(ABOUT THIS EXERCISE) All of the data is to be restated word for word.

(COLLECTED DATA)
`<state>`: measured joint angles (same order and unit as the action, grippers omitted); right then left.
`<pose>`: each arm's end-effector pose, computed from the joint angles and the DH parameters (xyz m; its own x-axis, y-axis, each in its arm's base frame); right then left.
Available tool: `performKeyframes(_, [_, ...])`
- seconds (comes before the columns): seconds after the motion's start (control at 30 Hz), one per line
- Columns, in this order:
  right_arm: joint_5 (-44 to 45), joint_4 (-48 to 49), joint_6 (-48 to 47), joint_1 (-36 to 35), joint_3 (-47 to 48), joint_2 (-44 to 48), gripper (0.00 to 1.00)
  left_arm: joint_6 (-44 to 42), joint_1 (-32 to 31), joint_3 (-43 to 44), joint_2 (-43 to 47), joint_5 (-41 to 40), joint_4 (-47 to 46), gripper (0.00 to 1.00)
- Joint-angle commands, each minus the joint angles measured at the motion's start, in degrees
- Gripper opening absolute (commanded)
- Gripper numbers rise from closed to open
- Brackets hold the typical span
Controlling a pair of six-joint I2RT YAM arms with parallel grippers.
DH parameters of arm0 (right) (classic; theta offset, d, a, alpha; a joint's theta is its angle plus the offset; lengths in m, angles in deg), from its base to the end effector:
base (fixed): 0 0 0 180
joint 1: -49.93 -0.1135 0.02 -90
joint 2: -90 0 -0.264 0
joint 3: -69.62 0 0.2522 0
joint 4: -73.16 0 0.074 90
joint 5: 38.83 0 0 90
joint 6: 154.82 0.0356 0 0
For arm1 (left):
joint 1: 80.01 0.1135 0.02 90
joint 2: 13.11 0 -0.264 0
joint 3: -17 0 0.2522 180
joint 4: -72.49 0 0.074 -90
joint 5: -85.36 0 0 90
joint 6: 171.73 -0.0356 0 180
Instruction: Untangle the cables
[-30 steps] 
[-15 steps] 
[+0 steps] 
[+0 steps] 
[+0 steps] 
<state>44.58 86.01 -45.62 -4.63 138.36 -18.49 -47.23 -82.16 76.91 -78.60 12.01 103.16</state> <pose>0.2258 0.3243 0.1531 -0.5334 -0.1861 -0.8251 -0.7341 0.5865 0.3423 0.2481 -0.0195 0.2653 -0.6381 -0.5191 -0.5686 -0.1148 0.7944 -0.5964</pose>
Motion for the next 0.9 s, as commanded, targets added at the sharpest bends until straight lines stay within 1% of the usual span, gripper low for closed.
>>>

(EXPECTED ANSWER)
`<state>`: measured joint angles (same order and unit as the action, grippers omitted); right then left.
`<pose>`: each arm's end-effector pose, computed from the joint angles and the DH parameters (xyz m; its own x-axis, y-axis, each in its arm's base frame); right then left.
Available tool: `performKeyframes(_, [_, ...])`
- seconds (comes before the columns): seconds after the motion's start (control at 30 Hz), one per line
- Columns, in this order:
  right_arm: joint_5 (-44 to 45), joint_4 (-48 to 49), joint_6 (-48 to 47), joint_1 (-36 to 35), joint_3 (-47 to 48), joint_2 (-44 to 48), gripper (0.00 to 1.00)
  left_arm: joint_6 (-44 to 42), joint_1 (-32 to 31), joint_3 (-43 to 44), joint_2 (-43 to 47), joint_5 (-41 to 40), joint_4 (-47 to 46), gripper (0.00 to 1.00)
- Joint-angle commands, each minus the joint angles measured at the motion's start, in degrees
- Gripper opening absolute (commanded)
- Gripper numbers rise from closed to open
- Brackets hold the typical span
Controlling a pair of six-joint I2RT YAM arms with parallel grippers.
DH parameters of arm0 (right) (classic; theta offset, d, a, alpha; a joint's theta is its angle plus the offset; lengths in m, angles in deg), from its base to the end effector:
base (fixed): 0 0 0 180
joint 1: -49.93 -0.1135 0.02 -90
joint 2: -90 0 -0.264 0
joint 3: -69.62 0 0.2522 0
joint 4: -73.16 0 0.074 90
joint 5: 38.83 0 0 90
joint 6: 154.82 0.0356 0 0
For arm1 (left):
joint 1: 80.01 0.1135 0.02 90
joint 2: 13.11 0 -0.264 0
joint 3: -17 0 0.2522 180
joint 4: -72.49 0 0.074 -90
joint 5: -85.36 0 0 90
joint 6: 171.73 -0.0356 0 180
Instruction: Untangle the cables
[-30 steps] 
[-15 steps] 
[+0 steps] 
[+0 steps] 
[+0 steps] 
<state>44.58 86.01 -45.62 -4.63 138.36 -18.49 -47.23 -82.16 76.91 -78.60 12.01 103.16</state> <pose>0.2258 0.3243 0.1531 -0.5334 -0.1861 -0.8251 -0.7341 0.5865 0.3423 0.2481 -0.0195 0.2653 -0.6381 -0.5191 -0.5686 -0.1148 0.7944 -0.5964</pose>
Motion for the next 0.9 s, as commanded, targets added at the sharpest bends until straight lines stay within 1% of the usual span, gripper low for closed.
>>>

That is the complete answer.